Here’s What TrueCar is Projecting in Updated Auto Sales Forecast

SANTA MONICA, Calif.–Total new vehicle sales will reach 1,189,928 units in July 2020, down 18% from a year ago when adjusted for the same number of selling days, according to a new projection by ALG, a subsidiary of TrueCar, which said it’s data is the industry benchmark for determining the future resale value of a vehicle.

Excluding fleet sales, ALG expects U.S. retail deliveries of new cars and light trucks to be 1,091,152 units, a decrease of 15% from a year ago ­­when adjusted for the same number of selling days, the company said.

“The increase in COVID-19 cases across the country has caused states such as Texas, Florida and California to take steps back in their economic re-openings. Despite this trend, we are not seeing automotive sales drop as low as they did in the spring at a national level,” said Eric Lyman, chief industry analyst for ALG, in a statement. “In fact, even with the low new vehicle inventory levels that we are noticing across many popular models, we’re seeing sales continue to bounce back.

“There’s finally some positive signs for automakers on the fleet side of the house,” continued Lyman. “Fleet sales were down nearly 70% year-over-year last month, while this month we’re projecting the decline will slow to 40% with a 17% uptick month over month.

Other Points Made
Additional points made in the forecast include:

  • Total retail sales for July 2020 are expected to be down 15% from a year ago when adjusted for the same number of selling days and up 6% from June 2020 when adjusted for the same number of selling days.
  • Fleet sales for July 2020 are expected to be down 40% from a year ago when adjusted for the same number of selling days and up 17% from June 2020 when adjusted for the same number of selling days.
  • Total SAAR is expected to decrease 16% from a year ago from 16.7 million units to 14 million units.
  • Used vehicle sales for July 2020 are expected to reach 3,759,781, up 9% from a year ago and down 1% from June 2020.
  • The average interest rates on new vehicle loans is 5.82%.

“Mainstream brands are steadily increasing their new vehicle sales month-over-month, especially brands with healthy inventory levels such as FCA. Their Jeep brand stands out for strong performance, likely driven by strong incentive programs as well as the inventory levels needed to satisfy the unique demands of shoppers,” said Nick Woolard, Director of OEM and Affinity Partner Analytics at TrueCar. “On the other end of the spectrum, new vehicles sales for luxury brands, such as BMW and Mercedes, are recovering at a slower rate. Consumers are not going back into the luxury market as quickly as mainstream brands, showing some budgetary discipline in reaction to the macroeconomic environment.”

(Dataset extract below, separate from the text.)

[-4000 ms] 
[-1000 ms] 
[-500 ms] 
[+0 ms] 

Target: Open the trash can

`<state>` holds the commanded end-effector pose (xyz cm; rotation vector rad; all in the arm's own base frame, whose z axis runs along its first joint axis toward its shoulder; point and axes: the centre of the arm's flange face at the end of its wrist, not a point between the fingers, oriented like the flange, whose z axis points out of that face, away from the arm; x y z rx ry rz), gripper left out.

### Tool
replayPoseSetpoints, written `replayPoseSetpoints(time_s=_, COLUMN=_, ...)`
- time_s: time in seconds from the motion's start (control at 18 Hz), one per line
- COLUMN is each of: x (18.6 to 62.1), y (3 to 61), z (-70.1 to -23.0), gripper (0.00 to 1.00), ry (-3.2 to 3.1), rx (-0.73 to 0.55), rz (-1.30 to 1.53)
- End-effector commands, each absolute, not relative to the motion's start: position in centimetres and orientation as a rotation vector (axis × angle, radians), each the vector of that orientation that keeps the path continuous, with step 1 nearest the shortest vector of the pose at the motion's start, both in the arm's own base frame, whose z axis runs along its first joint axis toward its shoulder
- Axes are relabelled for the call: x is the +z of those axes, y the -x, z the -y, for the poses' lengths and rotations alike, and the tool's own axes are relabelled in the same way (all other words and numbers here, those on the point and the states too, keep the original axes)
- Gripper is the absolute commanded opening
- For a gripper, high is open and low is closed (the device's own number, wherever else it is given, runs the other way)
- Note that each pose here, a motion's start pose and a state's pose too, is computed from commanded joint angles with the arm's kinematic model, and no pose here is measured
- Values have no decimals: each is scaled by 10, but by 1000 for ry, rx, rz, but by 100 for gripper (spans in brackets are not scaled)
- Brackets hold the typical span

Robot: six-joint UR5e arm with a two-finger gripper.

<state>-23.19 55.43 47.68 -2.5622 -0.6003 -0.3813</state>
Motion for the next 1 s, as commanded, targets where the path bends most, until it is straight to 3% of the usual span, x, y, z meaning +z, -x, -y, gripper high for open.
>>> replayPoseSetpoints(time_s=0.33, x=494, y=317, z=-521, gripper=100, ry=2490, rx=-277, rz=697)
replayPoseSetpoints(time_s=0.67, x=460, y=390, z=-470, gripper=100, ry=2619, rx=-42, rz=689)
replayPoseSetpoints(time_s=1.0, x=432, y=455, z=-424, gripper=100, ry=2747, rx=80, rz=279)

Used Vehicles Show ‘Strong Recovery’

“As consumers seek more cost-effective options while shopping, used vehicles continue to show strong recovery, up nine percent year-over-year and roughly in line with June. Lower than average inventory levels on new cars as well as economic uncertainly may be causing some consumers to opt for used vehicles,” added Woolard. “TrueCar marketplace data shows similar trends, with 11% of consumers who connected with dealers for pricing on a new vehicle ultimately purchasing a used vehicle. This is up 31% versus July 2019.”